(DATA TO EXAMINE begins)

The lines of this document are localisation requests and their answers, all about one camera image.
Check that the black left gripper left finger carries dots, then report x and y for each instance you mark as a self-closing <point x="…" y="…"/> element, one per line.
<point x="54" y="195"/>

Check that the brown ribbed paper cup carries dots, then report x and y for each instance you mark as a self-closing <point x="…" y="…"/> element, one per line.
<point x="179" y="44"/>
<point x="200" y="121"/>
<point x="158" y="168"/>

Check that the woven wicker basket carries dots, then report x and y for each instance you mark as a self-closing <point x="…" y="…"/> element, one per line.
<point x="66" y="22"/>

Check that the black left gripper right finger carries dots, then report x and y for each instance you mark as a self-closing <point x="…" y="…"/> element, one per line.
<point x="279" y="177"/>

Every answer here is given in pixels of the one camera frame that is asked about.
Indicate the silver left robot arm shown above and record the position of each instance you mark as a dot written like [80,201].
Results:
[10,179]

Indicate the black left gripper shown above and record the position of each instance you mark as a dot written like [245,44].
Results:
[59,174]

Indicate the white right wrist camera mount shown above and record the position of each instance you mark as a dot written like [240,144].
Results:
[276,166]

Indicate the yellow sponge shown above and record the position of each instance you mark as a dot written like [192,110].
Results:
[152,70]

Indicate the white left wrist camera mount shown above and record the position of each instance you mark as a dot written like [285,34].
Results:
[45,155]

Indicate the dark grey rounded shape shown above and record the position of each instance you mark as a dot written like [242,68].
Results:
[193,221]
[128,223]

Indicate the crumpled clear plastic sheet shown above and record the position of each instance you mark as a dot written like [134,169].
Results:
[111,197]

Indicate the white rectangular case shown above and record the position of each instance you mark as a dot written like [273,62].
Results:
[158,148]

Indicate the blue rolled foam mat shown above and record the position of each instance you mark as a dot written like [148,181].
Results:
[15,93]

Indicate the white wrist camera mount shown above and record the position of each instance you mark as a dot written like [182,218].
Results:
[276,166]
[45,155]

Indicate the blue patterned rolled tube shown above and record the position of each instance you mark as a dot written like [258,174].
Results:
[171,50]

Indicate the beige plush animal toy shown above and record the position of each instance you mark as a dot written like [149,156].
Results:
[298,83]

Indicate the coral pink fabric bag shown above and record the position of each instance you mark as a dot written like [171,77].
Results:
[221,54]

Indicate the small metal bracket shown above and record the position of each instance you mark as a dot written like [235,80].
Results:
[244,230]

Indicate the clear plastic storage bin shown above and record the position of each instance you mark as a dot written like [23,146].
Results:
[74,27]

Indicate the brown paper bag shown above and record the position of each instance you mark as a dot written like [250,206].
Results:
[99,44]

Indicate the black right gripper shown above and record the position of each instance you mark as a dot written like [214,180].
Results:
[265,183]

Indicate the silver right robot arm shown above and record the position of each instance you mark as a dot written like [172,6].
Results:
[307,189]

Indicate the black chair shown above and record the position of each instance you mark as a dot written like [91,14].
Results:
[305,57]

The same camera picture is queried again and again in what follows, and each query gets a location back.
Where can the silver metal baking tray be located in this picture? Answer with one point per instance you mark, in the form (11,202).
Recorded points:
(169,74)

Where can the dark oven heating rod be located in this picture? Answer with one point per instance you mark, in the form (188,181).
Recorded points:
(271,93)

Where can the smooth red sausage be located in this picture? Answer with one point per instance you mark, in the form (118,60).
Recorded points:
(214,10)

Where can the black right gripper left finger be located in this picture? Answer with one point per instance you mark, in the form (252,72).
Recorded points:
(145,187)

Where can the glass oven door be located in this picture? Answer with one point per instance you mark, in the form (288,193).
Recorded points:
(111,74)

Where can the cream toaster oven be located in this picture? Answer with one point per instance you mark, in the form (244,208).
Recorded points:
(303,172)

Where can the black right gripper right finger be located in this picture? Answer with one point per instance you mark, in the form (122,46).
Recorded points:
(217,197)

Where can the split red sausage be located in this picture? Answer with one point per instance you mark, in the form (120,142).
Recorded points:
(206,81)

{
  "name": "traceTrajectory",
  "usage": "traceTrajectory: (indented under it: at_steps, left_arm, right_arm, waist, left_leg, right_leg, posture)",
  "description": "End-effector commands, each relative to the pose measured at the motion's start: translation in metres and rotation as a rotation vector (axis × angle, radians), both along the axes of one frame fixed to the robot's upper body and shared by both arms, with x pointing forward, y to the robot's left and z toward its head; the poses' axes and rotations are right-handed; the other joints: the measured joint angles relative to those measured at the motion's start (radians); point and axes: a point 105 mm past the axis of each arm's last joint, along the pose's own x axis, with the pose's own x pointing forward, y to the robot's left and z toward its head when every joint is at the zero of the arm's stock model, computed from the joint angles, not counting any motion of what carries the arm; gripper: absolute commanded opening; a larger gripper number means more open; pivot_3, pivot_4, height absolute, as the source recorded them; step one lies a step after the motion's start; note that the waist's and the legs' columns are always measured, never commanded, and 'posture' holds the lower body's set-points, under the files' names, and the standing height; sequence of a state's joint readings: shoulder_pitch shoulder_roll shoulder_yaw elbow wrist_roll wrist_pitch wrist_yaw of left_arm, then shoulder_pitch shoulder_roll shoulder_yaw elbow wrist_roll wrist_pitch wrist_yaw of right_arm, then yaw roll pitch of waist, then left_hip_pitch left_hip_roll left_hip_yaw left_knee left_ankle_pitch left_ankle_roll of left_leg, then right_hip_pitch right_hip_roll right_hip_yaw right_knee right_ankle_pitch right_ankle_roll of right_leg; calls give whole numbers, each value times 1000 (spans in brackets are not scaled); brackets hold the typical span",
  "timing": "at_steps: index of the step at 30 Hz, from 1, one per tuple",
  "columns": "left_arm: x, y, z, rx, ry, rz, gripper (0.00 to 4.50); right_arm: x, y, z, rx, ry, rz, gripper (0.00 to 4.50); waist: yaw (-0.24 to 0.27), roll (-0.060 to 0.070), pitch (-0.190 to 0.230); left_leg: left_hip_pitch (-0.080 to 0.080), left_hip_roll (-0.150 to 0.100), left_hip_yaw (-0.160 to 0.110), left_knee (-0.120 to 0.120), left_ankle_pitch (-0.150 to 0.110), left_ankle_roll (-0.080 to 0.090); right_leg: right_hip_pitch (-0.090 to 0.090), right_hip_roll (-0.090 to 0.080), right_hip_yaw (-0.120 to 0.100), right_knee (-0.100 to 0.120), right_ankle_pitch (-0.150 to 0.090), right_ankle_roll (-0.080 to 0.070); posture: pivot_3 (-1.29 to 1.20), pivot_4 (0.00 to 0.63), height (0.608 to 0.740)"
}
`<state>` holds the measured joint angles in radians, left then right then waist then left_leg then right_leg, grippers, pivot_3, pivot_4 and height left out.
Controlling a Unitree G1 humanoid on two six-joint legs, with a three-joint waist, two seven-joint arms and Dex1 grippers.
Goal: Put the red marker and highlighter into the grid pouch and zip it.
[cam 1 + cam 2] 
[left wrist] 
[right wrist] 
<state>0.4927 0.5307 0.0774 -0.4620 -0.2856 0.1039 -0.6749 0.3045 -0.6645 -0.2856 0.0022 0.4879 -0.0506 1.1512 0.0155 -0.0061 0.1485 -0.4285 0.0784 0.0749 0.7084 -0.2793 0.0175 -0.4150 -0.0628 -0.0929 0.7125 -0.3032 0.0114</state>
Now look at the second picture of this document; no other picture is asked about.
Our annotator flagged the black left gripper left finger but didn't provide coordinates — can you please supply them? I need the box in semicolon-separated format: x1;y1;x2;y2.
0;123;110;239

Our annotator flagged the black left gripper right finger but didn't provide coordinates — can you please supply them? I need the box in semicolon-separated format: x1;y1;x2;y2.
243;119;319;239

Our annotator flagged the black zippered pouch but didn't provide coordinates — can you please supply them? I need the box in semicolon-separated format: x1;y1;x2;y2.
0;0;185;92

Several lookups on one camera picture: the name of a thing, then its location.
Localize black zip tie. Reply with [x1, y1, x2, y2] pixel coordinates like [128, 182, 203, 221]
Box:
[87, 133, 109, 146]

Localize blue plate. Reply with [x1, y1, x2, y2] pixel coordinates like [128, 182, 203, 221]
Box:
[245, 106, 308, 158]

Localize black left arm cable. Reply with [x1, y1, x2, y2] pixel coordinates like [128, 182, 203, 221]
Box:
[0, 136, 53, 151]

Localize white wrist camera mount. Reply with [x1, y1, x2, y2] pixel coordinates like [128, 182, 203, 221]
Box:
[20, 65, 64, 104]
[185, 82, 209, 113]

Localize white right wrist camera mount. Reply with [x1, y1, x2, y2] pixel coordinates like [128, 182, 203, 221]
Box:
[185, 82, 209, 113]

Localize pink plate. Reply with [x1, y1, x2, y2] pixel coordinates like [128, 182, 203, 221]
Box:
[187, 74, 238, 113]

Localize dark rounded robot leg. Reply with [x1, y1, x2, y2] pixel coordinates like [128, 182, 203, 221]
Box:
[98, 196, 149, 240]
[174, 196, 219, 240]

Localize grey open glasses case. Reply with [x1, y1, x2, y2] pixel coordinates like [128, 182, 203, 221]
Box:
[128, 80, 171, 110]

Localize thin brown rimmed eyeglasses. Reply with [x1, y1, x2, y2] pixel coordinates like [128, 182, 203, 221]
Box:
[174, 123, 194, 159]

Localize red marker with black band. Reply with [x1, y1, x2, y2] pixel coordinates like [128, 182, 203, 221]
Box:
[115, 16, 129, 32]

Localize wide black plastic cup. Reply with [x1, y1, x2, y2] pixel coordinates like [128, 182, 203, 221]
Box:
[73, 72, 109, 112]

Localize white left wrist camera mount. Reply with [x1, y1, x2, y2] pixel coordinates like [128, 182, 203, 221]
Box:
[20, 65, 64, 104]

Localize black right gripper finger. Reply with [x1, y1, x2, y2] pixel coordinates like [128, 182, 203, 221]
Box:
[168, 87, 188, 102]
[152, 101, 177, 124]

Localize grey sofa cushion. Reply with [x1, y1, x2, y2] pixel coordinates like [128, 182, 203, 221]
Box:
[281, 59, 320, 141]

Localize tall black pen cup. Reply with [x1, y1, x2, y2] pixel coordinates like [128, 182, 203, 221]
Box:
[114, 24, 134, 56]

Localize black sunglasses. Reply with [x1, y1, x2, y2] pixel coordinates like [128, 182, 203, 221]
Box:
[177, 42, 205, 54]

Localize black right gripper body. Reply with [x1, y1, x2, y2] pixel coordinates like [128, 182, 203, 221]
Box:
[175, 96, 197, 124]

(DATA TO EXAMINE ends)

[PROBLEM DESCRIPTION] When the word "grippers" appears in a line of the listing, pull that line out.

[OUTPUT]
`<state>` holds the measured joint angles in radians, left then right then waist then left_leg then right_leg, grippers, pivot_3, pivot_4 and height left out.
Controlling a Unitree G1 humanoid on two six-joint legs, with a three-joint waist, two seven-joint arms and Dex1 grippers.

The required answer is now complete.